ShyneTurtle avatar Jan 21 '25 15:01 ShyneTurtle

embuild, and likely the entire esp-idf build system (this might not be true, I just don't know) doesn't know about your host machine. You might have better luck with the officially supported bare metal programming environment: https://github.com/esp-rs/esp-hal.

MabezDev avatar Jan 21 '25 15:01 MabezDev

The downer is really that the laptop is capable of emulating x86 for compatibility, but the software won't run because of runtime compatibility checks.

For this to work i'd have to self-compile and edit code in most of esp-rs 's build stack i imagine

How would building no_std apps help the compilation ? isn't the build stack shared ?

ShyneTurtle avatar Jan 22 '25 06:01 ShyneTurtle

Any updates on this ? (don't wanna rush anyone, just a head's up)

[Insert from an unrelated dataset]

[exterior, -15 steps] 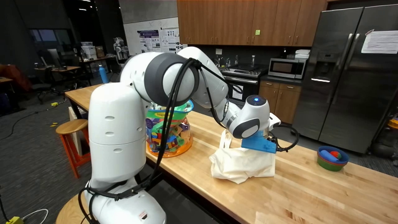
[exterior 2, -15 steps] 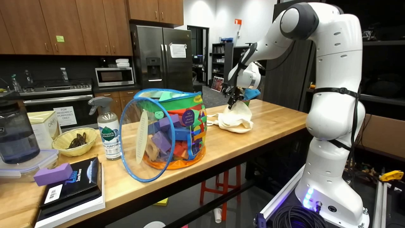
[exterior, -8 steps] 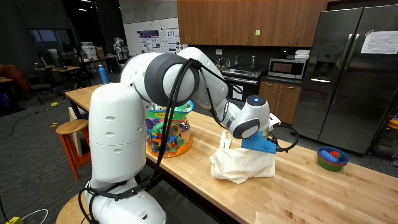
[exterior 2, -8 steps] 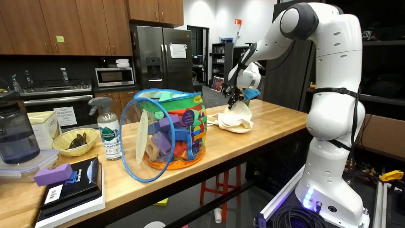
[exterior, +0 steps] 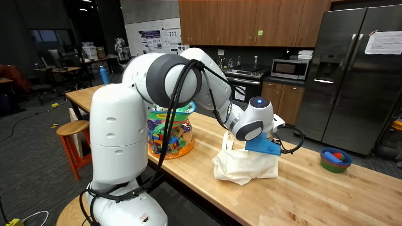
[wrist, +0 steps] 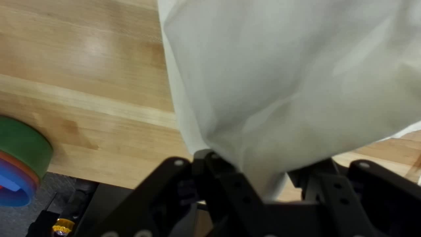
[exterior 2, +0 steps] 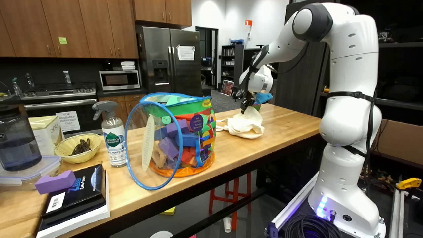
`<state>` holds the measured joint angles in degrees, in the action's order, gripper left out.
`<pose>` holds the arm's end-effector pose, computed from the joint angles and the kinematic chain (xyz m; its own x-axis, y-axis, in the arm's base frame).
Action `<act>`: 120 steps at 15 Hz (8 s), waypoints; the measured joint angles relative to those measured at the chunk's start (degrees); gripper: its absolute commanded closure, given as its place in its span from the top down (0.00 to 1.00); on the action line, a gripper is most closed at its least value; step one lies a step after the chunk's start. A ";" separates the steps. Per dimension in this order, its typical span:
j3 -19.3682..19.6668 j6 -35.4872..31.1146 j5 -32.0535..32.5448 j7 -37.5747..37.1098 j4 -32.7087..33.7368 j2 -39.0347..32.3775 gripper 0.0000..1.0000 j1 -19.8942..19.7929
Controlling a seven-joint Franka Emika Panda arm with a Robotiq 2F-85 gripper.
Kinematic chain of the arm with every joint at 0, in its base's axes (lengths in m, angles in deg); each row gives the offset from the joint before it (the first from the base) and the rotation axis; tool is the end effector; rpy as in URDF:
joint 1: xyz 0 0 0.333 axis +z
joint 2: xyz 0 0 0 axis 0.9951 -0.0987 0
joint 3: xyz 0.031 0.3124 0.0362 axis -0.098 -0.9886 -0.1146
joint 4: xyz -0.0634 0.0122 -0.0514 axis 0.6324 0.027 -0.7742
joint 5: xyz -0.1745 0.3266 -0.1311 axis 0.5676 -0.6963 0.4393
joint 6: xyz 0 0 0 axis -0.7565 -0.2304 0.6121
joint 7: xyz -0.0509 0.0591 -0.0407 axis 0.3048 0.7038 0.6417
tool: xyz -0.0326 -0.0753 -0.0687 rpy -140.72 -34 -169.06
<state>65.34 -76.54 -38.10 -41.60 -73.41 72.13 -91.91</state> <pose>0.5315 -0.2311 0.3334 0.8990 0.0605 0.4338 0.0050 -0.9918 0.1279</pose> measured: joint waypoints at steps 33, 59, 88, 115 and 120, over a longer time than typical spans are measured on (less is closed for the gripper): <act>6.73 -12.83 13.93 -27.14 7.78 -5.52 0.01 3.28; -20.15 9.05 -9.00 -6.09 14.44 -0.90 0.01 -3.21; -11.38 19.19 31.52 -63.27 -8.70 12.66 0.01 2.54; 9.41 11.09 34.79 -55.51 -2.09 4.23 0.01 -13.62; 10.31 4.12 34.61 -55.53 1.56 -0.27 0.01 -13.59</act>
<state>75.65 -72.41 -3.49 -97.13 -71.85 71.86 -105.50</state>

ShyneTurtle avatar Feb 25 '25 03:02 ShyneTurtle

Any updates on this ? (don't wanna rush anyone, just a head's up)

Hi! We wont be implementing this until the Windows aarch64 gh-hosted runner is available for us, not sure when gh will make it publicly available

SergioGasquez avatar Mar 11 '25 11:03 SergioGasquez

The problem is still NOT platform-native compilation, but rather not preventing the program from starting at runtime with a triple check as the laptop features emulation, and is capable of running the x64 version.

ShyneTurtle avatar May 06 '25 15:05 ShyneTurtle

Hi! Thanks for the pointer, we would welcome any contribution to improve this.

Also, the Windows aarch64 gh-hosted runner (windows-11-arm) seems to be now available.

SergioGasquez avatar May 07 '25 07:05 SergioGasquez

Any updates on the progress ?

ShyneTurtle avatar Aug 23 '25 14:08 ShyneTurtle

Hi! We won't be working in this feature anytime soon, but we welcome and will review any contributions.

SergioGasquez avatar Aug 28 '25 09:08 SergioGasquez

I don't think we want to increase the maintenance burden we have further. Our efforts are better spent on the upstreaming of LLVM/Xtensa into rustc proper.